Exercise aim ▸ Restate the whole listing below word for word and keep the images out.

Collected data ▸
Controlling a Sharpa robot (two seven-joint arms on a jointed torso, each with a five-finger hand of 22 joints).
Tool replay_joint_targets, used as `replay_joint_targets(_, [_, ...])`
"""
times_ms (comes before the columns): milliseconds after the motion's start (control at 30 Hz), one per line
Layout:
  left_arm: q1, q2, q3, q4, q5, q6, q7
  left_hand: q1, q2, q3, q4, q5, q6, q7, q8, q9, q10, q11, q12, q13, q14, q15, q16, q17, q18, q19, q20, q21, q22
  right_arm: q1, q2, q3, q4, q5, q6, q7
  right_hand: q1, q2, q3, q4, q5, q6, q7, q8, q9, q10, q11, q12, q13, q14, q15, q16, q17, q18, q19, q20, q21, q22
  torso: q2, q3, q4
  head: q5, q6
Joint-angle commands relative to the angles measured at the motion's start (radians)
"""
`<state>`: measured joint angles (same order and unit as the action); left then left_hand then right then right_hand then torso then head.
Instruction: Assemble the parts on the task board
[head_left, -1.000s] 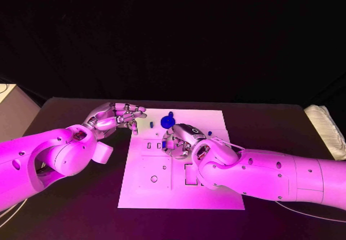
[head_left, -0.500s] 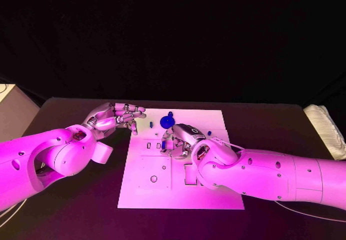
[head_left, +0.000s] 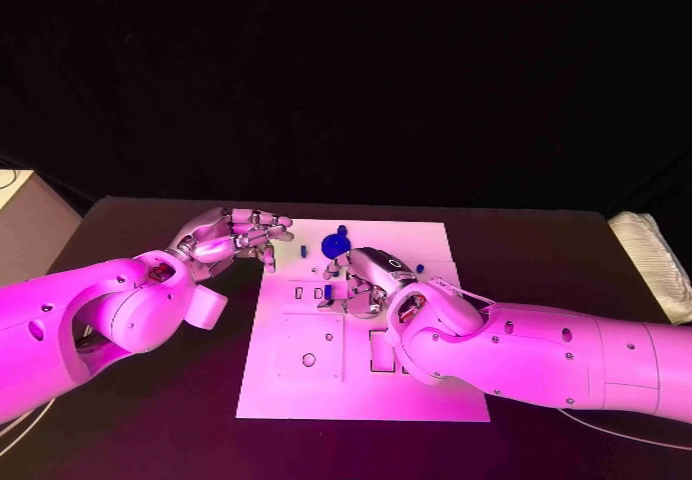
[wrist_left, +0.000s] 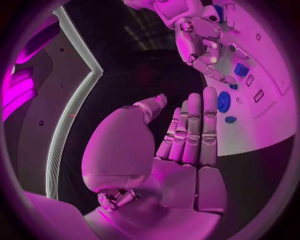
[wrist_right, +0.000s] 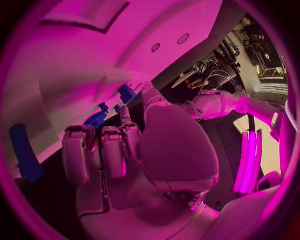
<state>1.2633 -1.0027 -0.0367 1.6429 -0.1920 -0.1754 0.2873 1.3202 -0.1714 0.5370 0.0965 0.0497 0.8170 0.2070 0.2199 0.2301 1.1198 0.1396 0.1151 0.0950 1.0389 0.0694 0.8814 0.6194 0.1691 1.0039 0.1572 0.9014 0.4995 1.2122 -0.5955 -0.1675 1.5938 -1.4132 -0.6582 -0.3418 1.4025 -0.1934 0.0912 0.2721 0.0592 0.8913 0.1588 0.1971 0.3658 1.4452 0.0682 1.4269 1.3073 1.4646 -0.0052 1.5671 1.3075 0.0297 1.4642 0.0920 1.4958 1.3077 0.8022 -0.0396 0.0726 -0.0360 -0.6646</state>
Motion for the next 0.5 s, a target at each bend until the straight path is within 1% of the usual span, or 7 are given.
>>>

Problem solution ▸
Controlling a Sharpa robot (two seven-joint arms on a jointed torso, each with a five-finger hand of 22 joints).
Tool replay_joint_targets, used as `replay_joint_targets(_, [_, ...])`
"""
times_ms (comes before the columns): milliseconds after the motion's start (control at 30 Hz), one per line
Layout:
  left_arm: q1, q2, q3, q4, q5, q6, q7
  left_hand: q1, q2, q3, q4, q5, q6, q7, q8, q9, q10, q11, q12, q13, q14, q15, q16, q17, q18, q19, q20, q21, q22
  right_arm: q1, q2, q3, q4, q5, q6, q7
  right_hand: q1, q2, q3, q4, q5, q6, q7, q8, q9, q10, q11, q12, q13, q14, q15, q16, q17, q18, q19, q20, q21, q22
  torso: q2, q3, q4
  head: q5, q6
Joint-angle commands relative to the angles measured at the motion's start (radians)
"""
`<state>`: measured joint angles (same order and unit as the action); left then left_hand then right then right_hand then torso then head.
Instruction: Assemble the parts on the task board
[head_left, -1.000s] 
[head_left, -0.500s] 
[head_left, +0.000s] 
[wrist_left, +0.000s] 
[wrist_right, +0.000s] 
<state>1.2633 -1.0027 -0.0367 1.6429 -0.1920 -0.1754 0.2873 1.3202 -0.1714 0.5370 0.0965 0.0497 0.8170 0.2070 0.2199 0.2301 1.1198 0.1396 0.1151 0.0950 1.0389 0.0694 0.8814 0.6194 0.1691 1.0039 0.1572 0.9014 0.4995 1.2122 -0.5955 -0.1675 1.5938 -1.4132 -0.6582 -0.3418 1.4025 -0.1934 0.0912 0.2721 0.0592 0.8913 0.1588 0.1971 0.3658 1.4452 0.0682 1.4269 1.3073 1.4646 -0.0052 1.5671 1.3075 0.0297 1.4642 0.0920 1.4958 1.3077 0.8022 -0.0396 0.0726 -0.0360 -0.6646</state>
Motion for the next 0.5 s, a target at each bend until the straight path is within 1% of the usual span, or 7 are given.
>>>

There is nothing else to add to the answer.